Человек в равной степени авитален и витален, с одинаковой охотой тянется и к жизни, и к смерти, к созиданию и к разрушению. Разрушение часто оказывается разрушительнее, чем созидательное созидание. Человек – это загадка, отрицание отрицания, и без отрицания самого себя человека нет. Сначала мы отрицаем грех, потом падаем во грех, потом каемся и отрицаем падение. Летя на остро наточенных коньках по этой дорожке, мы отрицаем теперь и грехопадение: любовное предательство, например, окончательно девальвировалось. Давайте же честно друг другу признаемся.
Институт семьи, институт брака выдержал много бурь, выдержит и эту (человек в равной степени авитален и витален), он уже – хотя это чудовищно – приспособился к жизни в условиях клинической смерти, т. е. после сексуальной революции. Давайте же честно друг другу признаемся: каждый делает, что хочет, спит, с кем хочет, раздает направо и налево обещания вечной любви – и не сдерживает их. Любовного предательства больше нет, плодитесь и размножайтесь.
Однако ж – и неизбежно – не в чем и каяться. А значит, одной лучшей, сильнейшей чертой человеческой натуры стало меньше.
Человек способен отличать добро от зла, человечество – не способно.
Молодость прекрасна не веером возможностей, а самим ощущением того, что этот веер есть в руках. Жизнь видится мне файлом в процессе архивации, сужающейся вселенной, а память – расширяющейся вселенной. Наружное становится все теснее, внутреннее – все шире, кожа не выдерживает разницы в давлении, растрескивается сеткой морщин. Затемнение.
Очень жаль, что в году только один день летнего солнцестояния.
Съездил на три дня в Москву. В самолете слушал все песни, начинающиеся на «А» (беспощадная компиляция), размышлял о том, как неловко вспоминать утром то, о чем думал вечером; по крайней мере, мне неловко, мне мои вечерние мечты наутро кажутся такими же неуместными, как кроссовки для бега инвалидуколясочнику.
Встретился с двоюродными братьями отца. Один – полковник, с лицом красного ирландского сеттера: когда пьет водку, то кажется, что даже немного вихляет ушами; китель соответствующий, как у породистой собаки, весь в блестящих медалях.
Другой брат работает на экономическом факультете, на кафедре информатики, жену и дочь отправляет отдыхать в Турцию.

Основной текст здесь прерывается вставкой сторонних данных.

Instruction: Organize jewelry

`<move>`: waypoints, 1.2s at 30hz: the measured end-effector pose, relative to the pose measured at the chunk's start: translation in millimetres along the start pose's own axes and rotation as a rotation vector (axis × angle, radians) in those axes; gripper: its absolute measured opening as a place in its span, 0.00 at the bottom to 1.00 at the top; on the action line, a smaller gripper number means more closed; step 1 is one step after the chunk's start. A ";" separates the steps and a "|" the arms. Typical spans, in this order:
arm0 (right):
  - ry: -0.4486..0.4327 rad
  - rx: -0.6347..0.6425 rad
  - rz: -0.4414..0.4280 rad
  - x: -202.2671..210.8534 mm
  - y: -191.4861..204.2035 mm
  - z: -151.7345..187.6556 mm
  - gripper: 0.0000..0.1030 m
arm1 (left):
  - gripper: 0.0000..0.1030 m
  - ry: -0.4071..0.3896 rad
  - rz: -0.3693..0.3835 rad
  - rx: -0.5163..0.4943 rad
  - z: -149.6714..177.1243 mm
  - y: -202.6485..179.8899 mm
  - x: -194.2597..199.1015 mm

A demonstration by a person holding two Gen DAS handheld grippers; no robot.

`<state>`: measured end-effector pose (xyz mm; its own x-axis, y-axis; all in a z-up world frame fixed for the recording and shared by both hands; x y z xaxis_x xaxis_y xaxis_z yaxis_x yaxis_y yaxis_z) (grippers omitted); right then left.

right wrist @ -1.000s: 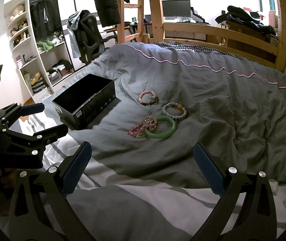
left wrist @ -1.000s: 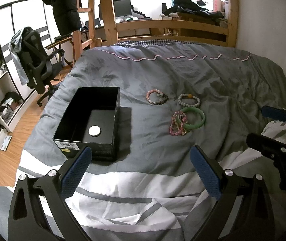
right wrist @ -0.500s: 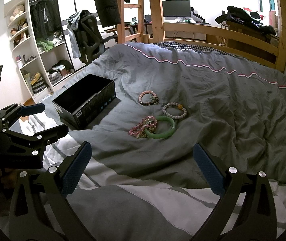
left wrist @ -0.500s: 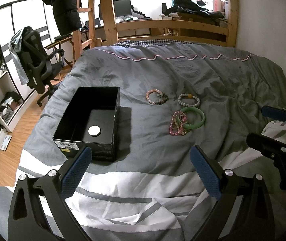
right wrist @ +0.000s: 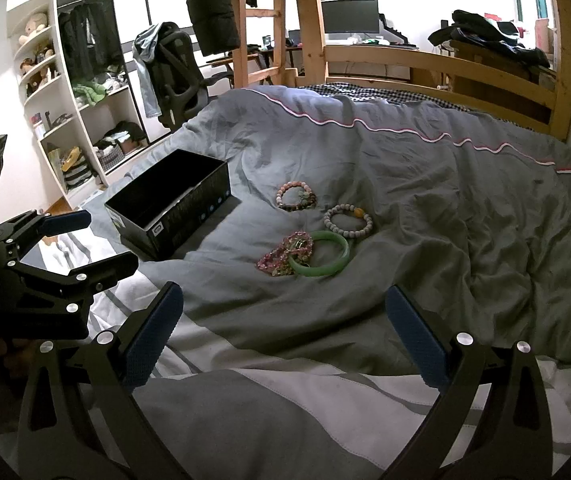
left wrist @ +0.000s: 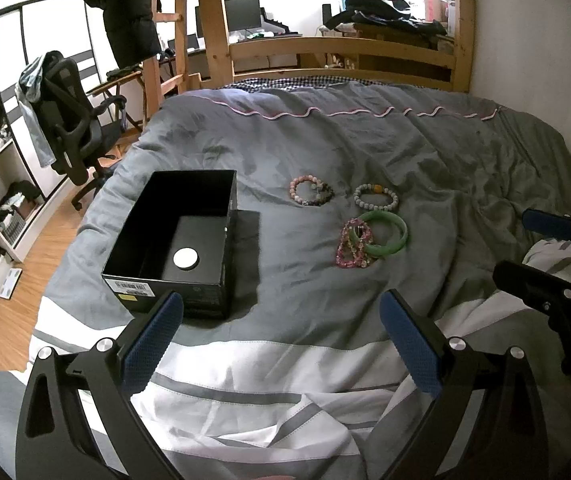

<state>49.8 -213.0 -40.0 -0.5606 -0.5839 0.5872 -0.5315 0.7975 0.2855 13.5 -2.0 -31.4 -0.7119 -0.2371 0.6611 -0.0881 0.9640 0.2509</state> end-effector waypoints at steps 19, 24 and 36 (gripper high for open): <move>0.061 -0.087 -0.042 -47.0 -39.7 -30.7 0.97 | 0.94 0.059 0.101 -0.002 -3.3 -23.3 -19.8; 0.148 -0.070 -0.044 -91.4 -53.5 -43.7 0.85 | 0.90 0.077 0.127 -0.040 -10.4 -50.3 -37.3; 0.407 -0.180 -0.095 -181.3 -96.2 -25.8 0.83 | 0.63 0.204 0.176 -0.065 -25.2 -94.2 -114.2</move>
Point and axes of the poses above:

Много смеется и часто повторяет, что «планочку надо брать повыше». Любит задавать вопросы, которыми представители точных и естественных наук всегда норовят по-шукшински срезать гуманитариев. Например: «Так на чем Аристотель писал свои труды? На глиняных табличках? Где же их хранить? Нестыковочка».
Брат деда, Алексей Петрович, похож на деда, только кудрявый. Он наливает себе квас одновременно в стакан и в рюмку, чтобы тоже чокаться во время тостов. Как и дед, высок и молчалив, и совершенно ясно, что в молодости был очень сильным.